Who, BTW, makes more than you're yearly salary in a month and hasn't touched a word of programming in their life.

This has never happened. It's a meme you idiots.
An actual interview question would be much harder.

Guy here. I can't do this shit either and I work in tech.

Even if you've never heard of the Sieve of Eratosthenes, you can brute force it like a retard even in a slow language.
import math
sum = 0

for candidate in range(2, 2000000):
is_prime = True
for factor in range(2, math.floor(math.sqrt(candidate))+1):
if candidate % factor == 0:
is_prime = False
break
if is_prime:
sum = sum + candidate

print(sum)
On my 8 year old desktop PC:
$time python3 primes.py
142913828922

real 0m48.230s
You don't want to work anywhere where they make you use a PC this slow and it still finished in less than a minute.

Shouldn't your isPrime function use a cached list of primes (found by the function itself) to search instead of redundant checks? At present it checks i=4 when that will return the same as i=2, its lowest prime representation.

BTW, i can handle Fizz Bizz, but I don't like using multiple instances of recursion for a number of reasons.

Its processor intensive, can lock up your computer and I find it rather focus intensive, it seems to much like wrapping a wrapper in another wrapper to get to whatever it is you are trying to solve.

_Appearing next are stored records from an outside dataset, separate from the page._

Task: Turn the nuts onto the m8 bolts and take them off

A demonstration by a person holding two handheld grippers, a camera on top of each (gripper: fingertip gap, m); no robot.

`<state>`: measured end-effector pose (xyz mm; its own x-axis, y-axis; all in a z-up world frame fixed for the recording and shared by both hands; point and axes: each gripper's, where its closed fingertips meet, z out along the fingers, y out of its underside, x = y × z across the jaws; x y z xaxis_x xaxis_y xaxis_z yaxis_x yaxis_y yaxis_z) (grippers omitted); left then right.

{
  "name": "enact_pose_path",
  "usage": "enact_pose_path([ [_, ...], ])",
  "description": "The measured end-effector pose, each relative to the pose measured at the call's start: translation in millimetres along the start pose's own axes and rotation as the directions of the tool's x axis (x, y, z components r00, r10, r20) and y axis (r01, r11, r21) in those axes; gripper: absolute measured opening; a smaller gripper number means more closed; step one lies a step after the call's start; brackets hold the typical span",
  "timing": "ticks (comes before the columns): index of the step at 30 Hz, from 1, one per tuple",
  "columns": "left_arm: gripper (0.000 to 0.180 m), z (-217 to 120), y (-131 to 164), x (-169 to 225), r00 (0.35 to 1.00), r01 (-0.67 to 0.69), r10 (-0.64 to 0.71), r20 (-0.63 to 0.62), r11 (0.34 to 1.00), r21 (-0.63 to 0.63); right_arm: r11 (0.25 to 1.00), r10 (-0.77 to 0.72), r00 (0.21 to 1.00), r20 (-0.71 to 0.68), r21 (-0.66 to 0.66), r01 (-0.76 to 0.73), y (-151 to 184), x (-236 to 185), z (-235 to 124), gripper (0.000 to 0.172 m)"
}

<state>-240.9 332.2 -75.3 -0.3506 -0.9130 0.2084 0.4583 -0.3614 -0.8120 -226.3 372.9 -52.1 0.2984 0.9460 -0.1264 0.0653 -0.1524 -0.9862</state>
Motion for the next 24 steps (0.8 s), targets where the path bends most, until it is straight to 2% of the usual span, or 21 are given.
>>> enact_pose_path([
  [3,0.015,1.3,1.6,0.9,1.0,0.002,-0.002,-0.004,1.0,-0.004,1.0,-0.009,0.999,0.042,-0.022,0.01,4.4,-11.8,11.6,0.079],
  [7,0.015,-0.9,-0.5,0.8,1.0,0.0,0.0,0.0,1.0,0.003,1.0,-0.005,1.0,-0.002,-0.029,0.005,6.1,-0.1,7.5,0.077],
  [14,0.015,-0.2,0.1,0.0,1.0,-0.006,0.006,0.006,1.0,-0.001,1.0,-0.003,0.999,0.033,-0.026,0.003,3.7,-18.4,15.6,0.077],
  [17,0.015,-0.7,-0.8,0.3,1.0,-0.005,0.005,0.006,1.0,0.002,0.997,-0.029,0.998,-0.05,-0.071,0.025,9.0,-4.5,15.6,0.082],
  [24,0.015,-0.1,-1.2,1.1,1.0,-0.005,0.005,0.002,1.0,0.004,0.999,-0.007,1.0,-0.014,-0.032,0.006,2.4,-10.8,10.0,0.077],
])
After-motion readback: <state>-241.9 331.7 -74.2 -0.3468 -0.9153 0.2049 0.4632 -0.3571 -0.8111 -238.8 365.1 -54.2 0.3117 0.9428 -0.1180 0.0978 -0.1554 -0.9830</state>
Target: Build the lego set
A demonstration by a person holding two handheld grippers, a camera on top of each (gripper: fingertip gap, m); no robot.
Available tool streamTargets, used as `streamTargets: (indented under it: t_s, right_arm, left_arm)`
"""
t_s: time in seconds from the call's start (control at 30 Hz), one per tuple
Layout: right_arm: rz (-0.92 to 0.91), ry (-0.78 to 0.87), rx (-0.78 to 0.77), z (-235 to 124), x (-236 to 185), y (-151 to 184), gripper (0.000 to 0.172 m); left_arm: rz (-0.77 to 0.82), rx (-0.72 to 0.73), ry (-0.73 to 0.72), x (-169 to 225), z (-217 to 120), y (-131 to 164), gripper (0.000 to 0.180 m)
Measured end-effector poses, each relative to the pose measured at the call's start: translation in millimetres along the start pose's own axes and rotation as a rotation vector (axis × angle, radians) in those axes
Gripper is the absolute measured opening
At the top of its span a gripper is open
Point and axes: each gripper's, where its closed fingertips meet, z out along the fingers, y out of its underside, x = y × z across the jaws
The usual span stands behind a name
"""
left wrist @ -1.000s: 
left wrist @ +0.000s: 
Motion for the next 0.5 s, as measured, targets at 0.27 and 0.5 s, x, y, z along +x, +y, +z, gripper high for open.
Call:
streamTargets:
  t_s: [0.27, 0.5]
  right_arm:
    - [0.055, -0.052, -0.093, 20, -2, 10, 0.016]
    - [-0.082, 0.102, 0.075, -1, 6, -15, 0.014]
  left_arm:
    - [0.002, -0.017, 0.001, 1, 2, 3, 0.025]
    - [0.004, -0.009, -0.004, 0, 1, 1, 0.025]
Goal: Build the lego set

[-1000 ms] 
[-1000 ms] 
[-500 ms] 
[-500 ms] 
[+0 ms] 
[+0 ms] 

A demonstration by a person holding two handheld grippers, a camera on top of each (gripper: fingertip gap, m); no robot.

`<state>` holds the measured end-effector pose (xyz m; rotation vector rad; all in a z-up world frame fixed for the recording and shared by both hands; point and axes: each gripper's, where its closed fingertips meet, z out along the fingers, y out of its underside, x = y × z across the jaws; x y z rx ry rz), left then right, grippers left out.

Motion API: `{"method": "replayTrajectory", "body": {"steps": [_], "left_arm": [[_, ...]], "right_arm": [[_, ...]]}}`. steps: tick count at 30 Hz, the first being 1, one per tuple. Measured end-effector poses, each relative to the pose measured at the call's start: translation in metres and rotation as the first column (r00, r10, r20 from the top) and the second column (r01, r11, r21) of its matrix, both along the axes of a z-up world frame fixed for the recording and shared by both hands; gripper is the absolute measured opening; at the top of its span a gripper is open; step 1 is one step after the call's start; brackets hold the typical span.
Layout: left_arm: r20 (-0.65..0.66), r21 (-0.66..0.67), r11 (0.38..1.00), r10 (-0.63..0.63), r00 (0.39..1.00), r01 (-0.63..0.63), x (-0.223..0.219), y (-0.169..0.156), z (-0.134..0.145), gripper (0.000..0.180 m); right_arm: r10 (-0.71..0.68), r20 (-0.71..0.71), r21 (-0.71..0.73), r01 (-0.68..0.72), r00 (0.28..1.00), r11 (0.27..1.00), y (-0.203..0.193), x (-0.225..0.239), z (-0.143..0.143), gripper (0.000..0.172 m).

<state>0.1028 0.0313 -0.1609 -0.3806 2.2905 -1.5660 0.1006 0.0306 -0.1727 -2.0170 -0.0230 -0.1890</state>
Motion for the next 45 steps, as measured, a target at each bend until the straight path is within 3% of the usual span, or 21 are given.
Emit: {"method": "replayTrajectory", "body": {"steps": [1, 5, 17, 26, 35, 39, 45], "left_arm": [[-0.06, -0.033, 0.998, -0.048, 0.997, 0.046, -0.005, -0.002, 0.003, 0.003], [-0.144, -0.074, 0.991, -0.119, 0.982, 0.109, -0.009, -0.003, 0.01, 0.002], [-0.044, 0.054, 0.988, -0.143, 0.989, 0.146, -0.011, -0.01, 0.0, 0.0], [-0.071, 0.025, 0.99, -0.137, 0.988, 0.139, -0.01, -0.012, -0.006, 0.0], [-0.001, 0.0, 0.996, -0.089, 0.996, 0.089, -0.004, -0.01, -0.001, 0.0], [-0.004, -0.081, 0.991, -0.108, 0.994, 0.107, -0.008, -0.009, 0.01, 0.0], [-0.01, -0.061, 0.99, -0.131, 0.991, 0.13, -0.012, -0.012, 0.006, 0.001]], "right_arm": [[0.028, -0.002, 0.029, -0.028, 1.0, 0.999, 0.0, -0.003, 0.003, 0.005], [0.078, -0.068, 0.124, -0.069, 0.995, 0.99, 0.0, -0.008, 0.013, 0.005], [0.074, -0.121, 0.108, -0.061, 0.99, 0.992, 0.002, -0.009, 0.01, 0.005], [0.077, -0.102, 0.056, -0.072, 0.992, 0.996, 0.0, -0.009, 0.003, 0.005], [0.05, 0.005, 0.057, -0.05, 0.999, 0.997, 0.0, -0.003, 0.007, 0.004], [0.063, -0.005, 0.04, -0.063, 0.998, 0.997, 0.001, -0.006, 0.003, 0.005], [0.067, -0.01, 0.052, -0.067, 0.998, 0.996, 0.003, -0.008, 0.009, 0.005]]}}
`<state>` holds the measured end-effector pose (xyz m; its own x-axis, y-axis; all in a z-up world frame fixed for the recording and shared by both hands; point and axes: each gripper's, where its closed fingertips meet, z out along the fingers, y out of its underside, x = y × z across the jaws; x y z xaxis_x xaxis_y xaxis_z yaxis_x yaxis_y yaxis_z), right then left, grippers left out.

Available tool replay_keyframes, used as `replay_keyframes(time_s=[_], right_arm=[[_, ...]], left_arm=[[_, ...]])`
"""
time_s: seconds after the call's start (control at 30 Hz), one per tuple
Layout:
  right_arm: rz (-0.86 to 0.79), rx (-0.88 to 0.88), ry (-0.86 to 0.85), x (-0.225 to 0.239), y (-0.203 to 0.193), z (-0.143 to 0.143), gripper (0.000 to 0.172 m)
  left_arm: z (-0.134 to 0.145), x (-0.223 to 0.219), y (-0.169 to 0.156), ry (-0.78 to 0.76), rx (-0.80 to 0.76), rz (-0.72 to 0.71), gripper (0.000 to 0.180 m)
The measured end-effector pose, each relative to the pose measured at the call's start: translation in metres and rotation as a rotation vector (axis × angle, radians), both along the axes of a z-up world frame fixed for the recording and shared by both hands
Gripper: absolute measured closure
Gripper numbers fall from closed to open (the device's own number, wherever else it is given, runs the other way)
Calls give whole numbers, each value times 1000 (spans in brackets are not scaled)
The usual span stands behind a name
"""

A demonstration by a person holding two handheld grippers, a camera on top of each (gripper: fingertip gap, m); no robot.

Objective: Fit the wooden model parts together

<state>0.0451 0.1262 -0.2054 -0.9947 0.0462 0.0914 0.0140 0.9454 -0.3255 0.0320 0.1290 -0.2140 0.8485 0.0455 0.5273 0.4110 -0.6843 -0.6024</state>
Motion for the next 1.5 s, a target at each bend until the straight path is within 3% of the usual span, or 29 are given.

I get why we went from CHAR to Strings, but not why we abandoned structures and started using things like constructors in object oriented programming.

Object Constructors are really just bad code parsed poorly.

When did your applicant change genders?

I know that feel. It's pretty funny that we all get jobs from our connections and put people without connections through this gauntlet of sending their resumes to hundreds of black holes and then, occasionally, making them dance

>OK candidate, we're getting to the easy part of the interview! Find the sum of all prime numbers between 1 and n^n+1 and for every n print fuzz if it's divisible 3 and buzz if it's divisible by 5 and fizzbuzz if it is itself prime! You have around ten minutes or so and this sharpie.

Somebody with a modern CPU try this, I want to see how shit my 2.5GHz Phenon II is in comparison.

>none of the coders currently working in the office could or would do well at this and we tell him it's mandatory and simple

Can't you save yourself one iteration per prime check by noting that if i^2 = n then i is a factor of n?

Anecdotal experience?
Oh I am sure you are not committing any type of fallacy there.